Game in less than 10 minutes. I'm currently online. Nobody else is :I


----------



## seliph (Jun 2, 2016)

That Zephyr Guy said:


> Game in less than 10 minutes. I'm currently online. Nobody else is :I



I was just warming up with Osu
Still can't beat Renatus on hard ):


----------



## Cress (Jun 2, 2016)

So... what now


----------



## seliph (Jun 2, 2016)

I think we're just waiting on one person and then go time


----------



## radical6 (Jun 2, 2016)

Yo I wanna play wioth someone rn, im Kallie #11395


----------



## LethalLulu (Jun 2, 2016)

BongoTheElf said:


> Yo I wanna play wioth someone rn, im Kallie #11395



Add Zeph and he can invite you
Edit - nvm you did already LOL


----------



## Horus (Jun 3, 2016)

Dunno if I'm free for this but add me 

Funyuns#11415


----------



## radical6 (Jun 4, 2016)

anyone up for a game


----------



## suede (Jun 4, 2016)

Anyone up for a game to get some extra exp? (oh and that's PS4)


----------



## radical6 (Jun 5, 2016)

we should hold a tournament tbh, i wanna play wit some of u guys


----------



## That Zephyr Guy (Jun 5, 2016)

BongoTheElf said:


> we should hold a tournament tbh, i wanna play wit some of u guys



idk how we'd hold a tournament tbh - we'd need a LOT of players.

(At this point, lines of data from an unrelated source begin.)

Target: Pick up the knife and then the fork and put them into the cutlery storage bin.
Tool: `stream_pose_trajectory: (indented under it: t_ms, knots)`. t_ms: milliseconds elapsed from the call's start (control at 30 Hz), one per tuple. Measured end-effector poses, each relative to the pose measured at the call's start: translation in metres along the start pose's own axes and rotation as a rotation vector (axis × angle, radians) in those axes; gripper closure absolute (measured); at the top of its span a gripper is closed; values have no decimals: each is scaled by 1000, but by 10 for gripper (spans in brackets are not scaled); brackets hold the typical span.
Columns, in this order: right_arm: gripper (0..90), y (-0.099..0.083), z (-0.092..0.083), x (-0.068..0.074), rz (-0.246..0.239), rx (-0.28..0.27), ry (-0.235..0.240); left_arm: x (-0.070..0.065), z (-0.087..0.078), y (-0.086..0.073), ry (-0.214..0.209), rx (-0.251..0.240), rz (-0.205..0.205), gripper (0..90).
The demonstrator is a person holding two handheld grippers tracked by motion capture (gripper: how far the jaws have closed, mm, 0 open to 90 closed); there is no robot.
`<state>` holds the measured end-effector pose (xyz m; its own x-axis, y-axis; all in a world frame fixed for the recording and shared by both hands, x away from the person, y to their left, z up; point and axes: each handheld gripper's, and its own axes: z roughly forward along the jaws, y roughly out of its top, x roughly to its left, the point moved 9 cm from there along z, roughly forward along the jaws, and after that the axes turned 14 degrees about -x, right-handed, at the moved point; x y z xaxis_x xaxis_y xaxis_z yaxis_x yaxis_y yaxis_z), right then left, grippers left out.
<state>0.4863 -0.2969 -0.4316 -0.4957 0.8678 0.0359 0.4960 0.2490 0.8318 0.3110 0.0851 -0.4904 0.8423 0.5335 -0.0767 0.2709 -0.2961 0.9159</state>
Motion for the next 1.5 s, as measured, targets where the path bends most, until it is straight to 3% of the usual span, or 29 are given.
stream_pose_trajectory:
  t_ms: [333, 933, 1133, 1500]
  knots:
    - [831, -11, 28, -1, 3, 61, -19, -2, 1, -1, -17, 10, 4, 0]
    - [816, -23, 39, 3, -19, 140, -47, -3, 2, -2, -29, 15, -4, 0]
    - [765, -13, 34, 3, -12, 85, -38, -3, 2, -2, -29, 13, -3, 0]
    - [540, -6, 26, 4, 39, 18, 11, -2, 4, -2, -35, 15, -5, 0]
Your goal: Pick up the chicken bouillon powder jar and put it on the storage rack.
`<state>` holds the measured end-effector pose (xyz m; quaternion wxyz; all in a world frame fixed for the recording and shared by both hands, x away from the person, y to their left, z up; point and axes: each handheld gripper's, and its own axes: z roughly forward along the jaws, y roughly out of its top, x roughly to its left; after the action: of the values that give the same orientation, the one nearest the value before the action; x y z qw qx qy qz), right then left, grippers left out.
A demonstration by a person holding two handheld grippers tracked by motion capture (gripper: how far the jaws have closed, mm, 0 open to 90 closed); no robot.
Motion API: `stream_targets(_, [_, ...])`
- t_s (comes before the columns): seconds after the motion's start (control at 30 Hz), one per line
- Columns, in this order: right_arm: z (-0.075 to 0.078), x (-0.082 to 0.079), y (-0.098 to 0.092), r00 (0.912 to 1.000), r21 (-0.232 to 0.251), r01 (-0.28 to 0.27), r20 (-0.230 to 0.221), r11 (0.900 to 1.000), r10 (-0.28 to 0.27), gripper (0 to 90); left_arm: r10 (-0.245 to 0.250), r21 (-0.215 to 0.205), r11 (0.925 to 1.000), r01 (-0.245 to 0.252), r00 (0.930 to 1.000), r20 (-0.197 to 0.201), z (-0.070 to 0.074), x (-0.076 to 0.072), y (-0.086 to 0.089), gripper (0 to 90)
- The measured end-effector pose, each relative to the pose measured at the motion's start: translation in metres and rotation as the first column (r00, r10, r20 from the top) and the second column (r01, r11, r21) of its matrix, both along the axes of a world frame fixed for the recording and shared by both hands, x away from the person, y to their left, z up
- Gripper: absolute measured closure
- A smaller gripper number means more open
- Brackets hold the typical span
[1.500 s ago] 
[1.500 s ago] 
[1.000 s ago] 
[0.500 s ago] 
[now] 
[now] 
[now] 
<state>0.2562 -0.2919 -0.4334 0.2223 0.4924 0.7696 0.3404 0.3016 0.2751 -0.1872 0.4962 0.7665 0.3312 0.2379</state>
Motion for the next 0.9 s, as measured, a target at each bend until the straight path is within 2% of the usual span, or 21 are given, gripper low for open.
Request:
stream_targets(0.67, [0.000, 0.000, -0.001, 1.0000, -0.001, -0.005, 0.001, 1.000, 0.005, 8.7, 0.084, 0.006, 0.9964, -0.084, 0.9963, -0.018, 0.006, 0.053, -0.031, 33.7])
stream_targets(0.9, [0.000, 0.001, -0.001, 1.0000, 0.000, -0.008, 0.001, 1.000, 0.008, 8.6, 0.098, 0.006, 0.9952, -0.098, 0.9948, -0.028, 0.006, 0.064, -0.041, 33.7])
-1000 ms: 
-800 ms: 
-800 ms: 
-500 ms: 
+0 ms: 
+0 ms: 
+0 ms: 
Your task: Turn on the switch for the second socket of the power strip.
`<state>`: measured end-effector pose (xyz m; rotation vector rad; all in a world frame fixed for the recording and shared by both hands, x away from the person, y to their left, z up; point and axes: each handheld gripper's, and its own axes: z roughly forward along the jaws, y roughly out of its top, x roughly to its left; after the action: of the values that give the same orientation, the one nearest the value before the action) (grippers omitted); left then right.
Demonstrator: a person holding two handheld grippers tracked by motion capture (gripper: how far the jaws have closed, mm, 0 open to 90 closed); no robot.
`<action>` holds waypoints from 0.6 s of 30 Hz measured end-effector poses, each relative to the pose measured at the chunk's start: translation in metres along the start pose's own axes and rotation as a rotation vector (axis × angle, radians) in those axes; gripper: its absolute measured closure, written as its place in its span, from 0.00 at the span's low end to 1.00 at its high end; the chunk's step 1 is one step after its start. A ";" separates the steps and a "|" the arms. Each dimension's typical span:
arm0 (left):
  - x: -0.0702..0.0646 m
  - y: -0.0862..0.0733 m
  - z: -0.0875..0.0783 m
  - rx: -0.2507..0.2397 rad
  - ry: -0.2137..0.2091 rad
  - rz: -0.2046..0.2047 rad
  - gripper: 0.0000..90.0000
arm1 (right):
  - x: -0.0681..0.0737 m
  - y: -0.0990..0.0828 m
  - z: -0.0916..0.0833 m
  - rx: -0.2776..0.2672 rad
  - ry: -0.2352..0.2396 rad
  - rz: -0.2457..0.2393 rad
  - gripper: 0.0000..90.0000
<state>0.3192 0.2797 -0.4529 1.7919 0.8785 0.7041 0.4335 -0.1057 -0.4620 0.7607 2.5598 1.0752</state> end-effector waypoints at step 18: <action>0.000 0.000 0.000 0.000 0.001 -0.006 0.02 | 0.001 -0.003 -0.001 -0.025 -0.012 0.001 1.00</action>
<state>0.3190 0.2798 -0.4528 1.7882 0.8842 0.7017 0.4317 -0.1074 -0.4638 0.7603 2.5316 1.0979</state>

if we form teams i claim dibs on you if you'd be down lmao


----------



## radical6 (Jun 5, 2016)

That Zephyr Guy said:


> idk how we'd hold a tournament tbh - we'd need a LOT of players.
> 
> if we form teams i claim dibs on you if you'd be down lmao



if only everyone just got on pc...m,aybe not a tournament but maybe a 6 vs 6


----------



## Cress (Nov 11, 2016)

Uh... so is this going to happen again or...


----------



## That Zephyr Guy (Nov 11, 2016)

It never really happened. I stopped playing Overwatch anyway.


----------



## tobi! (Nov 16, 2016)

#Norski11899


----------